# [INSTRUCTIONS FOR THE TASK]
The range to reproduce runs from the line containing "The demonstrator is" through the last line of the listing below; give exactly those lines and no others.

# [DATA SHOWN]
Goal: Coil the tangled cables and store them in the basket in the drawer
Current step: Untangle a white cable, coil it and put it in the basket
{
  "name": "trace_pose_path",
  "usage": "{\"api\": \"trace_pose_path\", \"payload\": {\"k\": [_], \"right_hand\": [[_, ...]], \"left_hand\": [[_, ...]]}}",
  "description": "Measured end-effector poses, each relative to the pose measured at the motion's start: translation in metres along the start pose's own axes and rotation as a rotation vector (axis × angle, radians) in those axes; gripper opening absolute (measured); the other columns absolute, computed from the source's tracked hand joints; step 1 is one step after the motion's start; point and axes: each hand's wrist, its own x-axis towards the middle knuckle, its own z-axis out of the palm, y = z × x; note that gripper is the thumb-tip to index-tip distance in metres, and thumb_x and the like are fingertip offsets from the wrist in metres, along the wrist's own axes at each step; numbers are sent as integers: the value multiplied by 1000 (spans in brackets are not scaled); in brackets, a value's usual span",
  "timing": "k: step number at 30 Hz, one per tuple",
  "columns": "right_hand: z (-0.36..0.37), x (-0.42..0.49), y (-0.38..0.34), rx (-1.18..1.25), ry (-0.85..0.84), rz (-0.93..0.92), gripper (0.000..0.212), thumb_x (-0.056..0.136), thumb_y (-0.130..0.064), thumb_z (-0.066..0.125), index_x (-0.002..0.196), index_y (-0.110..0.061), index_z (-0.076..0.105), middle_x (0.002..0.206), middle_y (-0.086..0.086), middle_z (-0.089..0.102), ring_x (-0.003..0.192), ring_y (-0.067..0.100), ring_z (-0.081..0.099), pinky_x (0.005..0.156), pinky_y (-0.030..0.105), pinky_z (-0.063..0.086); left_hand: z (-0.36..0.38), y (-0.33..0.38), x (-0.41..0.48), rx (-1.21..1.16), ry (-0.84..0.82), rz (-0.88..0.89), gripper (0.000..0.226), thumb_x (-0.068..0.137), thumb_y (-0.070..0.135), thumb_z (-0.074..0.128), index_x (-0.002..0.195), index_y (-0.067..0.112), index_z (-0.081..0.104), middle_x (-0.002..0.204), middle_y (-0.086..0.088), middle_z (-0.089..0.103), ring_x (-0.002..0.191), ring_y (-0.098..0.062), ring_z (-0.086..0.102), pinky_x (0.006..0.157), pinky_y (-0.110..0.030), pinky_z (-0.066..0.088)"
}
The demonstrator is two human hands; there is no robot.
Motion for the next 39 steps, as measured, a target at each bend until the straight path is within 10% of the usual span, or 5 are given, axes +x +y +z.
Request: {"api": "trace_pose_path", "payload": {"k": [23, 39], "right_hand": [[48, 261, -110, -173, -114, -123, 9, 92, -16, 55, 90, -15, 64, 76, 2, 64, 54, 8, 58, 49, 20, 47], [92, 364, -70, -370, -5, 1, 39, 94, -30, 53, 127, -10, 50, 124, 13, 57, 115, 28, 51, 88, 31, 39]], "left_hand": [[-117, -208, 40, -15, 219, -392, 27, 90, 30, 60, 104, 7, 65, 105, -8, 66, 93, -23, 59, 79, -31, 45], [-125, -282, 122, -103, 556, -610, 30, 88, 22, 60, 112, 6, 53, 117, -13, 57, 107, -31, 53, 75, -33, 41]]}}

# [ANSWER SECTION]
The demonstrator is two human hands; there is no robot.
Motion for the next 39 steps, as measured, a target at each bend until the straight path is within 10% of the usual span, or 5 are given, axes +x +y +z.
Request: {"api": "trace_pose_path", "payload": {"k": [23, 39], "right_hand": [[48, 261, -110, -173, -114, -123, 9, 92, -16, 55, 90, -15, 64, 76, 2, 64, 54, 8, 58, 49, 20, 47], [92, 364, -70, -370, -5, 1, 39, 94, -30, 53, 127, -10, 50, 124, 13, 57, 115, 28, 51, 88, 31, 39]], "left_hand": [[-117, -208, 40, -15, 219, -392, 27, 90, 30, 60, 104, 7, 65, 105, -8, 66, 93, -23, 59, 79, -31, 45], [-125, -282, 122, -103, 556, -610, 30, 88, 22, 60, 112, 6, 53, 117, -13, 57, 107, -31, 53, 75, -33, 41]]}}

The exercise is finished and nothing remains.